Вскоре после этого пришло письмо от отца, что случалось редко, хотя Хасан раз в два-три месяца и посылал ему с оказией известия о себе. Старик был тяжел на подъем и до сих пор обижался на старшего сына, оставившего семейное дело в руках чужих по крови, нерадивых зятьев. Но теперь, упомянув мельком, что мать по-прежнему прихварывает, да и сам он уже не тот, хотя в седло еще садится, рассыпался в похвалах сыну. Да, уже и до Кума известия дошли, слухами земля полнится. Сын – гордость рода. Наконец древняя слава возродилась! А в конце отец написал, что зря все-таки Хасан оставил семейное дело на чужих людей. Нет в них радения, и не берегут добро. Вот, опять в долги залезли, мускатом и шафраном вздумали торговать, какая нелепость, видано ли, ни с того ни с сего в пряности деньги вкладывать, когда торговцы опытные и умелые не всегда могут концы с концами свести. Не мог ли бы Хасан найти с десяток тысяч? Не безвозвратно, конечно, но ведь он же не хочет, чтобы сестры его нищенствовали? Хасан плюнул в ярости и швырнул письмо в угол. Но деньги все-таки послал, хотя ради этого и пришлось пожертвовать будущим шелковым караваном.
Круговорот дел завертел Хасана с такой силой, что он перестал загадывать дальше чем на неделю вперед. Деньги, сделки, письма, люди двора, очередная смена налогов, придуманная Низамом, – все мешалось в причудливый вихрь, не отпускавший ни на минуту. Хасан даже удивлялся, как ему могло казаться, что бессмысленное убийство времени в скитаниях по пыльным и грязным дорогам могло что-то ему открыть. Скорее оглушить, убаюкать рассудок, отнять, – но не прибавить. Настоящая жизнь, настоящая мудрость и сила фонтаном били здесь, в самом ее средоточии, в сердце султаната, оживлявшем огромную страну, делающем ее страной, а не разрозненным скопищем поселков и воюющих друг с другом городов. И он, Хасан, ощущал самое потаенное биение этого сердца.

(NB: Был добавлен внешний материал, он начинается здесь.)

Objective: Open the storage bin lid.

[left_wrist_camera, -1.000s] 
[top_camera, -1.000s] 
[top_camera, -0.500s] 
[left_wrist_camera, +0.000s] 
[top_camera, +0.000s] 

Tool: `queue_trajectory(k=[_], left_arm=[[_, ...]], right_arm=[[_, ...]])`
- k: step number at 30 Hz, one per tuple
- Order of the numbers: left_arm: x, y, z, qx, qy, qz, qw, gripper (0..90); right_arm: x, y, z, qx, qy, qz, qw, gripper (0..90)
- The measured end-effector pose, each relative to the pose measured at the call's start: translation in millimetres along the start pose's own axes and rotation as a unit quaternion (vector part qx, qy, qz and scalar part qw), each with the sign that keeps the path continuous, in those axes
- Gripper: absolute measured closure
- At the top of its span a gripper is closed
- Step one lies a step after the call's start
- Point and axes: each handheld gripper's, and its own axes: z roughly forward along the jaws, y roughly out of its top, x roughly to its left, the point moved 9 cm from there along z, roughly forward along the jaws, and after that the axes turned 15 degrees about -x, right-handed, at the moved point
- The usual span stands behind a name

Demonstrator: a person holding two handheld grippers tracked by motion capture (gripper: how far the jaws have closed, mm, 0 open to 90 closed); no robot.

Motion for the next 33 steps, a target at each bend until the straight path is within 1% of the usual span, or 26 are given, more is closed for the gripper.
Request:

Но однажды в его ворота постучал запыленный странник. Хасан вздрогнул, когда слуга выговорил имя пришедшего, – будто откуда-то из истлевшего прошлого встал призрак и шагнул в мир живых.
Ибн Атташ выглядел все таким же плотным, округлым и крепким, только чуть прибавилось морщин вокруг глаз, а на правой щеке, чуть ниже скулы, появился короткий неровный шрам. Ибн Атташ с удовольствием осмотрел дом Хасана, выпил чаю, плотно поел, потом выпил чаю снова и заметил, сыто рыгнув: «Хорошая у тебя жизнь».
– Не жалуюсь, – сказал Хасан, стараясь скрыть раздражение.
– Многие твои братья позавидовали бы такой жизни.
– Моя жизнь, – для моих братьев, – ответил Хасан, чуть промедлив, вытягивая из дальних закромов памяти уложенное туда давным-давно.
– Не кажется ли тебе, что настало время подкрепить эти слова делами?
– Мои дела всегда шли впереди моих слов, – в этом мое отличие от тех, кто любит давать братьям в руки запечатанную смерть, а потом рассчитывать на их доверие.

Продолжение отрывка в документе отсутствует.